**PROBLEM TO SOLVE:**
Everything in the data should be repeated exactly, save for the images.

● ● ●

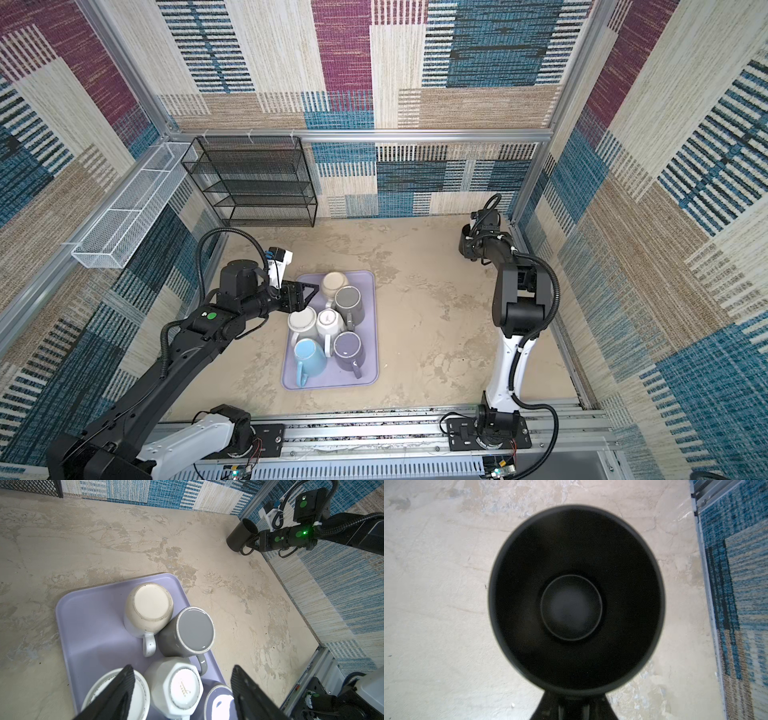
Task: Turn the mug right side up
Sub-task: 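Set the black mug down on the table and open the right gripper, then raise the right gripper while the left gripper moves over the light blue mug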
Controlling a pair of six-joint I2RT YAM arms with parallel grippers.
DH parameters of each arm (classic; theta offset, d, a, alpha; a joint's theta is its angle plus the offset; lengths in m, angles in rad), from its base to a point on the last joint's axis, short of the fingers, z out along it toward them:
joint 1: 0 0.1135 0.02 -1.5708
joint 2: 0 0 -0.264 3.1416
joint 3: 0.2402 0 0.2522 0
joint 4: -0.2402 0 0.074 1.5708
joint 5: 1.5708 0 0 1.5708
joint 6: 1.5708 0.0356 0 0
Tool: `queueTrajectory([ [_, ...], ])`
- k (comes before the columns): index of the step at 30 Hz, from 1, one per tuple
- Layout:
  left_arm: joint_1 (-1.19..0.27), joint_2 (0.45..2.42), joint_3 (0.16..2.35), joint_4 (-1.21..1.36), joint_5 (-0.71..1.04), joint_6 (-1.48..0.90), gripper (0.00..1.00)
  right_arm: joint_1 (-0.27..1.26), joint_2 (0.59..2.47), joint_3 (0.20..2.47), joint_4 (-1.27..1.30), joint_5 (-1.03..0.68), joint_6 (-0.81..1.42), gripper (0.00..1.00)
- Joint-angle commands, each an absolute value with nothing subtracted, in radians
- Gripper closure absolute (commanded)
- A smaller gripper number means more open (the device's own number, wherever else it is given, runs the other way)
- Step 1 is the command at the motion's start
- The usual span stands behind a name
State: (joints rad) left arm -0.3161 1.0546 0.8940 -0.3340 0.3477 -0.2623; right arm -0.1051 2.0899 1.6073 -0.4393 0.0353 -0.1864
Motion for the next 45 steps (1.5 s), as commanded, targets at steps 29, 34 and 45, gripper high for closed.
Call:
queueTrajectory([
  [29,-0.314,1.059,0.91,-0.408,0.244,-0.264,0.15,-0.103,1.836,1.493,-0.36,-0.024,-0.109,0.34],
  [34,-0.316,1.032,0.879,-0.418,0.209,-0.312,0.14,-0.069,1.697,1.37,-0.25,-0.183,-0.042,0.33],
  [45,-0.328,0.972,0.828,-0.529,0.101,-0.41,0.16,0.143,1.581,1.181,-0.05,-0.333,0.089,0.33],
])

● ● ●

**FINISHED TASK:**
Task: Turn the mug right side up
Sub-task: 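Set the black mug down on the table and open the right gripper, then raise the right gripper while the left gripper moves over the light blue mug
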Controlling a pair of six-joint I2RT YAM arms with parallel grippers.
DH parameters of each arm (classic; theta offset, d, a, alpha; a joint's theta is its angle plus the offset; lengths in m, angles in rad), from its base to a point on the last joint's axis, short of the fingers, z out along it toward them:
joint 1: 0 0.1135 0.02 -1.5708
joint 2: 0 0 -0.264 3.1416
joint 3: 0.2402 0 0.2522 0
joint 4: -0.2402 0 0.074 1.5708
joint 5: 1.5708 0 0 1.5708
joint 6: 1.5708 0.0356 0 0
Tool: `queueTrajectory([ [_, ...], ])`
- k (comes before the columns): index of the step at 30 Hz, from 1, one per tuple
- Layout:
  left_arm: joint_1 (-1.19..0.27), joint_2 (0.45..2.42), joint_3 (0.16..2.35), joint_4 (-1.21..1.36), joint_5 (-0.71..1.04), joint_6 (-1.48..0.90), gripper (0.00..1.00)
  right_arm: joint_1 (-0.27..1.26), joint_2 (0.59..2.47), joint_3 (0.20..2.47), joint_4 (-1.27..1.30), joint_5 (-1.03..0.68), joint_6 (-0.81..1.42), gripper (0.00..1.00)
- Joint-angle commands, each an absolute value with nothing subtracted, in radians
- Gripper closure absolute (commanded)
- A smaller gripper number means more open (the device's own number, wherever else it is given, runs the other way)
- Step 1 is the command at the motion's start
- The usual span stands behind a name
State: (joints rad) left arm -0.3161 1.0546 0.8940 -0.3340 0.3477 -0.2623; right arm -0.1051 2.0899 1.6073 -0.4393 0.0353 -0.1864
Motion for the next 45 steps (1.5 s), as commanded, targets at steps 29, 34 and 45, gripper high for closed.
Call:
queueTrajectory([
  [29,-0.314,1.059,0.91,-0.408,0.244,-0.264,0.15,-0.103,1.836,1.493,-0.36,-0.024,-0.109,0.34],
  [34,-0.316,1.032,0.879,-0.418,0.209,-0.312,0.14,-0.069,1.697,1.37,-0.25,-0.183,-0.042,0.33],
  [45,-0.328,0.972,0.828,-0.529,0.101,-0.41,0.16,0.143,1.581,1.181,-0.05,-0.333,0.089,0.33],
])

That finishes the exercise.